His verse style, his choice of subjects, and his stagecraft all bear the marks
of both periods.[18] His style changed not only in accordance with his own
tastes and developing mastery, but also in accord with the tastes of the
audiences for whom he wrote.
While
many passages in Shakespeare's plays are written in prose, he almost always wrote a large proportion of his plays and
poems in iambic pentameter.
In some of his early works (like Romeo and Juliet), he even added
punctuation at the end of these iambic pentameter lines to make the rhythm even
stronger. He and many dramatists of this period used the form of blank
verse extensively in character dialogue,
thus heightening poetic effects.
To
end many scenes in his plays he used a rhyming couplet to give a sense of conclusion, or completion.

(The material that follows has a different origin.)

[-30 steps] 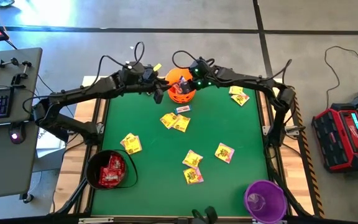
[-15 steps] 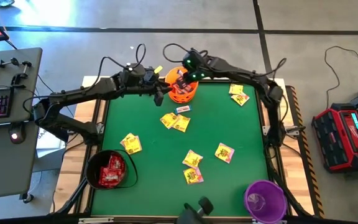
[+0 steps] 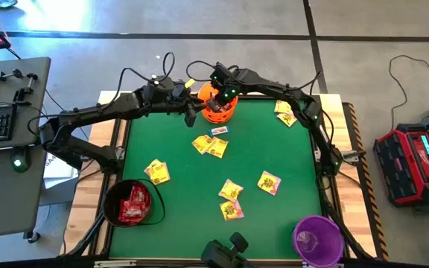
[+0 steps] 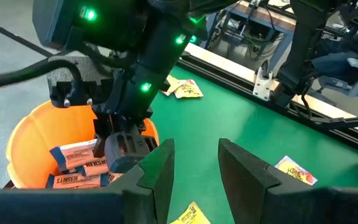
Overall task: Sort candy by brand, put in halloween buckets
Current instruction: Put the white chocolate into the orange bucket
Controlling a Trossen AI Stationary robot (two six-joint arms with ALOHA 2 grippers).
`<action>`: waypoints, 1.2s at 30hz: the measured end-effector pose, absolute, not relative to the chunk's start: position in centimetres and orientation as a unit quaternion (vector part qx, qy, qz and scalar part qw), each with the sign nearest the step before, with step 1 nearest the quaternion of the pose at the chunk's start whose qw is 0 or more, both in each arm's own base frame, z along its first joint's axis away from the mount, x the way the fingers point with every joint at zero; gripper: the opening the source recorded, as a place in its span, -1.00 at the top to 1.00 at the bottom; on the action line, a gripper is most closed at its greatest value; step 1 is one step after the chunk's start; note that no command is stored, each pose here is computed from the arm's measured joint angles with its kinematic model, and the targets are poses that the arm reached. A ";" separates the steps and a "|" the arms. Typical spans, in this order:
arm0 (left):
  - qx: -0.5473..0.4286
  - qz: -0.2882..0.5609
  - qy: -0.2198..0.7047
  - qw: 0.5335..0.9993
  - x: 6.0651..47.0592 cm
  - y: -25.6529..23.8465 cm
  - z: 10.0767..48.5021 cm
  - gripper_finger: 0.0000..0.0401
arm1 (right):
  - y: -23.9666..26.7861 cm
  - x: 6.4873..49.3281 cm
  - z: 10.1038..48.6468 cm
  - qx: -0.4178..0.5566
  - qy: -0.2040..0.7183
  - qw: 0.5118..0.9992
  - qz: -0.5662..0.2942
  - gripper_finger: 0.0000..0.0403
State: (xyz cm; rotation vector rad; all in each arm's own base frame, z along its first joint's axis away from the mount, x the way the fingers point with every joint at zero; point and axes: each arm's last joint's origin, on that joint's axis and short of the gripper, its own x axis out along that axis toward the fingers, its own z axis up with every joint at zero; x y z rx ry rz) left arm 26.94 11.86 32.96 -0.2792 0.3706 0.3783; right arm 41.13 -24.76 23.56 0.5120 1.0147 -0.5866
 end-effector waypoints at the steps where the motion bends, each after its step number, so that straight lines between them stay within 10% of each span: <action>1: -0.137 0.186 0.182 0.956 26.9 11.9 33.0 0.43 | -24.8 41.1 23.6 0.238 0.473 0.803 -0.275 0.88; 17: -0.131 0.185 0.187 0.956 26.9 11.8 32.9 0.44 | -23.3 41.6 24.6 0.186 0.477 0.811 -0.284 0.29; 28: -0.107 0.180 0.204 0.956 26.8 11.8 32.7 0.63 | -21.0 40.1 30.2 0.162 0.435 0.831 -0.305 0.95; 36: -0.099 0.178 0.217 0.955 26.7 11.8 32.5 0.69 | -20.4 39.7 32.0 0.148 0.404 0.840 -0.331 0.98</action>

A typical
example is provided in Macbeth:
as Macbeth leaves the stage to murder Duncan (to the sound of a chiming clock),
he says,
Hear
it not Duncan; for it is a knell
That summons thee to heaven or to hell.
That summons thee to heaven or to hell.
Shakespeare's
writing (especially his plays) also feature extensive wordplay in which double
entendres and rhetorical flourishes are
repeatedly used. Humour is a key element in all of Shakespeare's plays.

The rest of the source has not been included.